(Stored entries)

________________

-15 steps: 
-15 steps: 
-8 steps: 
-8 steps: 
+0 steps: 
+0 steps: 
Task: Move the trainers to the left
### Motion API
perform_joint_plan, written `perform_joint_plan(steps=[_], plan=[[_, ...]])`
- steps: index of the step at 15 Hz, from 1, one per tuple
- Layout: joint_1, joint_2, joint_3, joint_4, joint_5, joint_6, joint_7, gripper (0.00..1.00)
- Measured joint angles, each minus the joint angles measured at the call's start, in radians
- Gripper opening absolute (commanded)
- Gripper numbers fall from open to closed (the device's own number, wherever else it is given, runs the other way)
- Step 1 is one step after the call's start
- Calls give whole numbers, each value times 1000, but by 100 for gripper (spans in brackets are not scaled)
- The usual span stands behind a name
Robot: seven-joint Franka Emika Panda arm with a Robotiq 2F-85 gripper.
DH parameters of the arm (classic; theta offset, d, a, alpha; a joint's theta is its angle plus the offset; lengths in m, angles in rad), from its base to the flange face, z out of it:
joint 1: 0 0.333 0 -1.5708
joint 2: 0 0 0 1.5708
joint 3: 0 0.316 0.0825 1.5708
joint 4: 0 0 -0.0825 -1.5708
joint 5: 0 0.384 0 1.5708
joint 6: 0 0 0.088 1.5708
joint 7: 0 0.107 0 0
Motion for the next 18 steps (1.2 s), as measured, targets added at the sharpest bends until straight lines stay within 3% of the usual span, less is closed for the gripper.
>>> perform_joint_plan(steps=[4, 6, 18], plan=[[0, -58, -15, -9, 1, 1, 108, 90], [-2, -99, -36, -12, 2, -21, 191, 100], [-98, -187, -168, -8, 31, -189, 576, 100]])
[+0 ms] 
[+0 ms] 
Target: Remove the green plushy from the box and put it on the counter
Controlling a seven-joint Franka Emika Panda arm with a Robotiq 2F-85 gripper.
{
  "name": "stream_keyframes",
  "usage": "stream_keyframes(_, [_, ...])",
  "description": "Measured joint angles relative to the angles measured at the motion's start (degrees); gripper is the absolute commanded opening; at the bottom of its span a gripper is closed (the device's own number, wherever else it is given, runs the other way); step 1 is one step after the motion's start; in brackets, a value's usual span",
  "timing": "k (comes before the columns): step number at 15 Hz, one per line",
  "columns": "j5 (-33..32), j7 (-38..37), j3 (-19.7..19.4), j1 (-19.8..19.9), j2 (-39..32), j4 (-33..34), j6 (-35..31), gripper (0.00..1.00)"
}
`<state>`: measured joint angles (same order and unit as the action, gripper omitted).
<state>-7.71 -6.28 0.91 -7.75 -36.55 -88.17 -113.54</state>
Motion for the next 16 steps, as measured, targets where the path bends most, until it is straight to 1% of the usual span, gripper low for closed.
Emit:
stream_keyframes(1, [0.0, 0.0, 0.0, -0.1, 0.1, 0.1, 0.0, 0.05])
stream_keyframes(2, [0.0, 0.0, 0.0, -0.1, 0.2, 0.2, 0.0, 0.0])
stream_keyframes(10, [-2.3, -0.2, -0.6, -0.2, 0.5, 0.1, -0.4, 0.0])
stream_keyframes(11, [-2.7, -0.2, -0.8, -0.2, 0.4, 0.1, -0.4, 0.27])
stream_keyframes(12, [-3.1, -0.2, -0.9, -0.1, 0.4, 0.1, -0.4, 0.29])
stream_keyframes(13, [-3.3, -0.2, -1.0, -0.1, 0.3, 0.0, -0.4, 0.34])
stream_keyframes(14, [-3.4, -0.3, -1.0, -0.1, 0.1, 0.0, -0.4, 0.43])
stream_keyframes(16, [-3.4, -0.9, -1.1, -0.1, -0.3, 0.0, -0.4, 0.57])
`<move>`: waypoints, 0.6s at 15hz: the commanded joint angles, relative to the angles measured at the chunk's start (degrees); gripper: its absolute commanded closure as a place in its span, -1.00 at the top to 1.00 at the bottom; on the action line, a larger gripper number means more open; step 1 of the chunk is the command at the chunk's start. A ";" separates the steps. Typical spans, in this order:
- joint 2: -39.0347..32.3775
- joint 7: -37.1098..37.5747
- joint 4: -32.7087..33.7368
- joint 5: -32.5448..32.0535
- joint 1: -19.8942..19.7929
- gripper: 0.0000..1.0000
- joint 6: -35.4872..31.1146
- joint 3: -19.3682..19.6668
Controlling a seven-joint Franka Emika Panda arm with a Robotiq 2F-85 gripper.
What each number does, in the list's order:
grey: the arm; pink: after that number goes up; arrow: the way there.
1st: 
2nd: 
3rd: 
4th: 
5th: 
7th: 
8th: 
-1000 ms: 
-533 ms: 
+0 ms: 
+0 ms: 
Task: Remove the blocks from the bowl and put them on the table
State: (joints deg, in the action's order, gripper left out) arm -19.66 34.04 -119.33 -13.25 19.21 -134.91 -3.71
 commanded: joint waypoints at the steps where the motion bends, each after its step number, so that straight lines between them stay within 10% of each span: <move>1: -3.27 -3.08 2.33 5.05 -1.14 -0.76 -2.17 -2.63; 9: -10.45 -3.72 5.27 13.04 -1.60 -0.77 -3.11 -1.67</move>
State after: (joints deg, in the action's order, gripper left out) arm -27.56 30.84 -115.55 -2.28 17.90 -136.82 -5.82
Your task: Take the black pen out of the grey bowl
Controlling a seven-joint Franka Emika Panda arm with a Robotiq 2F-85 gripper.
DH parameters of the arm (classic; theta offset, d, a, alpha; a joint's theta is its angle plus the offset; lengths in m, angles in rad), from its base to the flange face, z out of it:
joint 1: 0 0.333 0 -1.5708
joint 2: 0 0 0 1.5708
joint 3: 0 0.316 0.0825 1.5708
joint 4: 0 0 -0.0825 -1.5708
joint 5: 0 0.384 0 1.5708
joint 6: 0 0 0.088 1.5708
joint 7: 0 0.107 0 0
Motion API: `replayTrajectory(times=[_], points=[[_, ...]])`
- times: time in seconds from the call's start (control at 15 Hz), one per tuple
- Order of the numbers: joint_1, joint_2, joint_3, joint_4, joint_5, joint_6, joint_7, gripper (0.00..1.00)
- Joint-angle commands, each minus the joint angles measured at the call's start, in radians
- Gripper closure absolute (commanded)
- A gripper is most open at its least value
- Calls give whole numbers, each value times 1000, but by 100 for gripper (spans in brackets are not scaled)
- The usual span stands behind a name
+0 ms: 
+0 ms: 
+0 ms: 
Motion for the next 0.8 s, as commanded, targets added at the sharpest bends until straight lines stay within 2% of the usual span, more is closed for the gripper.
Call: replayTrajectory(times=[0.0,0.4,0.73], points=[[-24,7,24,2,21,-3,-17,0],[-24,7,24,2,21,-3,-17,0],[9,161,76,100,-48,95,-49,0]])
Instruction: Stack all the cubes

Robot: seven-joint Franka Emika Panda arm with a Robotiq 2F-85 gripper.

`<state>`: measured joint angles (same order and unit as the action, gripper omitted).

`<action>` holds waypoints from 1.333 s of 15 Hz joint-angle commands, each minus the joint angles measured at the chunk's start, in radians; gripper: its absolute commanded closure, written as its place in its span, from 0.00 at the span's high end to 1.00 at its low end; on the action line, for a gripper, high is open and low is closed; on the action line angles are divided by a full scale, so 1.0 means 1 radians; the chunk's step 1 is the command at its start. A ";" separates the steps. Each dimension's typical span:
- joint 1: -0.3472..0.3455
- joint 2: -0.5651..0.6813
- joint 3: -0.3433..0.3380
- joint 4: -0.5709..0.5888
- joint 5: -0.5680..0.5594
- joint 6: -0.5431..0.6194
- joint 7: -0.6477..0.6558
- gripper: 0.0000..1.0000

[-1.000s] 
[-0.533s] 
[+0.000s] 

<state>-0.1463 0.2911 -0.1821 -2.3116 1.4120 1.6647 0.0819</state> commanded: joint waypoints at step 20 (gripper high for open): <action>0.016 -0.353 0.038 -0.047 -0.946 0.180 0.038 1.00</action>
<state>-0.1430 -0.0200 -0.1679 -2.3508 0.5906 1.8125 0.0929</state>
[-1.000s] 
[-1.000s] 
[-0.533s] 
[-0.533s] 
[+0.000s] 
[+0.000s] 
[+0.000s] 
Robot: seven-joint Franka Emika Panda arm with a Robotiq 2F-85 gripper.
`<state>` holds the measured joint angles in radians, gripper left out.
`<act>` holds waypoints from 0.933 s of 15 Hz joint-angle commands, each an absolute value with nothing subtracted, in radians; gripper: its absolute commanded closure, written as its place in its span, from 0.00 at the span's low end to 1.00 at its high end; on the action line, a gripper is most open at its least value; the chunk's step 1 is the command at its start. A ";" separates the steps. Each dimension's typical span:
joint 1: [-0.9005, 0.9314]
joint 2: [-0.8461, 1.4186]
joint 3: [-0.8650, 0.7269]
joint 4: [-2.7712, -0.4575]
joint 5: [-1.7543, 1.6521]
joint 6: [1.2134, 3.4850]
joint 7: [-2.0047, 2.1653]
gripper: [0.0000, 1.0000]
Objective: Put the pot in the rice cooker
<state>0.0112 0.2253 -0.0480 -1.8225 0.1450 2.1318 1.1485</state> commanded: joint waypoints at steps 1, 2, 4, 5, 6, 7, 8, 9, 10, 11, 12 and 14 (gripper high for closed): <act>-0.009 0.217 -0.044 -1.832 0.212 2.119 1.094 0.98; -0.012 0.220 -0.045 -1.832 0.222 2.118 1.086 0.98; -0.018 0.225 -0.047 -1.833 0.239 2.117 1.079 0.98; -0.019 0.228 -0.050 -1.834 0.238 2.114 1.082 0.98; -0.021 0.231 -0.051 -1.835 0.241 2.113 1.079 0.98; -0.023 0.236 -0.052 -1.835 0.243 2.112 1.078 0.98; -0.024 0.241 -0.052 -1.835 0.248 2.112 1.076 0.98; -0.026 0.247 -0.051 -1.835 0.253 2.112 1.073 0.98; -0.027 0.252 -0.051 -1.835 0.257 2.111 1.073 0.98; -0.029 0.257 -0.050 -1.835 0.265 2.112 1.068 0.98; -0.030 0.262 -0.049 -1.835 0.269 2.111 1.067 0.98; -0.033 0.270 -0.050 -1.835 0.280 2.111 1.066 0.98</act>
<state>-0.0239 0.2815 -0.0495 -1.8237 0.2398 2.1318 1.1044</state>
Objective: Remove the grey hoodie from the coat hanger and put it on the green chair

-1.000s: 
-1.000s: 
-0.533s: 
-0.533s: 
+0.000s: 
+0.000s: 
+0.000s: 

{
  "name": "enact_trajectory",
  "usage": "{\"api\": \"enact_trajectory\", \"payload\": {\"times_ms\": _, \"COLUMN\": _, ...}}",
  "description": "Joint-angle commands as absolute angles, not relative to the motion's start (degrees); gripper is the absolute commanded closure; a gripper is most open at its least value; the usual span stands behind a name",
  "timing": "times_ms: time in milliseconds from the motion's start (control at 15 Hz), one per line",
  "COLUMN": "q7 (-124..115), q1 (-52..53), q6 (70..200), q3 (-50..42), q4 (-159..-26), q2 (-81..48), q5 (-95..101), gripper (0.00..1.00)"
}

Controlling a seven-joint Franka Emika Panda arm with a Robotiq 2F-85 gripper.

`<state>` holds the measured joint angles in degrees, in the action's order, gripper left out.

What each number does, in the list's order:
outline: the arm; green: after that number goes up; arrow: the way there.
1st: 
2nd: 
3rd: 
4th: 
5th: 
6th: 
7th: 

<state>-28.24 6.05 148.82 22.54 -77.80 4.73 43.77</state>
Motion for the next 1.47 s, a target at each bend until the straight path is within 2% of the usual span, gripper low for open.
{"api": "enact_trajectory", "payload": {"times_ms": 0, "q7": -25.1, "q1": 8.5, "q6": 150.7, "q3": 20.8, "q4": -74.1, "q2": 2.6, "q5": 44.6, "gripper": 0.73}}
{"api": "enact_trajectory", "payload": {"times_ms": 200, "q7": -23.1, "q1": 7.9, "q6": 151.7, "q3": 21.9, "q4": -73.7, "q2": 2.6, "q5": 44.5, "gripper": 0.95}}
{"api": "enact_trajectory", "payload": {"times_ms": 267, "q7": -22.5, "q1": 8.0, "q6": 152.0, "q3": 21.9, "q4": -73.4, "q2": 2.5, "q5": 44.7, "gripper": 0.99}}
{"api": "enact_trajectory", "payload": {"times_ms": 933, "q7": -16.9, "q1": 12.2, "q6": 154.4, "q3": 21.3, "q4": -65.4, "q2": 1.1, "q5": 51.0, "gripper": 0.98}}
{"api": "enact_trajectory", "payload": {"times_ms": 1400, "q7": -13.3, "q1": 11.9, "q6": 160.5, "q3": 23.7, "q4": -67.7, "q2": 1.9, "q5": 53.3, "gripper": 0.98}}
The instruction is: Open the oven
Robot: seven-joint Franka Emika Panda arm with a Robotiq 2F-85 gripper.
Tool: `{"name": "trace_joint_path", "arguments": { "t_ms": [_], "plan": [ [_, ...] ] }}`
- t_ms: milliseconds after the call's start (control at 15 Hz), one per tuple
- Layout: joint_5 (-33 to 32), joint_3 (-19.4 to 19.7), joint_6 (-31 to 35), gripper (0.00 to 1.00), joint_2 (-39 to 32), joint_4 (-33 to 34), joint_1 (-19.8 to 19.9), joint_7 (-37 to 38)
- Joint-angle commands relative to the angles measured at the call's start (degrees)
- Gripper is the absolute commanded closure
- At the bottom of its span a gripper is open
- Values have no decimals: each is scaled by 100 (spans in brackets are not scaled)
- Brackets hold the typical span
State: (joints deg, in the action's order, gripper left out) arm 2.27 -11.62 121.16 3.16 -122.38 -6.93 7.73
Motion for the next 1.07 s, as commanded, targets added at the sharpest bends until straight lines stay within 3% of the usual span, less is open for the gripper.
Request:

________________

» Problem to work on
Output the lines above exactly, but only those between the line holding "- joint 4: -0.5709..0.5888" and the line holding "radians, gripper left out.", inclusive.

» Answer to this exercise
- joint 4: -0.5709..0.5888
- joint 5: -0.5680..0.5594
- joint 6: -0.5431..0.6194
- joint 7: -0.6477..0.6558
- gripper: 0.0000..1.0000

[-1.000s] 
[-0.533s] 
[+0.000s] 

<state>-0.1463 0.2911 -0.1821 -2.3116 1.4120 1.6647 0.0819</state> commanded: joint waypoints at step 20 (gripper high for open): <action>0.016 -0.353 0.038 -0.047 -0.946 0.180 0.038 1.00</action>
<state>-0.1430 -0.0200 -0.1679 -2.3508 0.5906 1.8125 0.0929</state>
[-1.000s] 
[-1.000s] 
[-0.533s] 
[-0.533s] 
[+0.000s] 
[+0.000s] 
[+0.000s] 
Robot: seven-joint Franka Emika Panda arm with a Robotiq 2F-85 gripper.
`<state>` holds the measured joint angles in radians, gripper left out.

The exercise has been completed in full.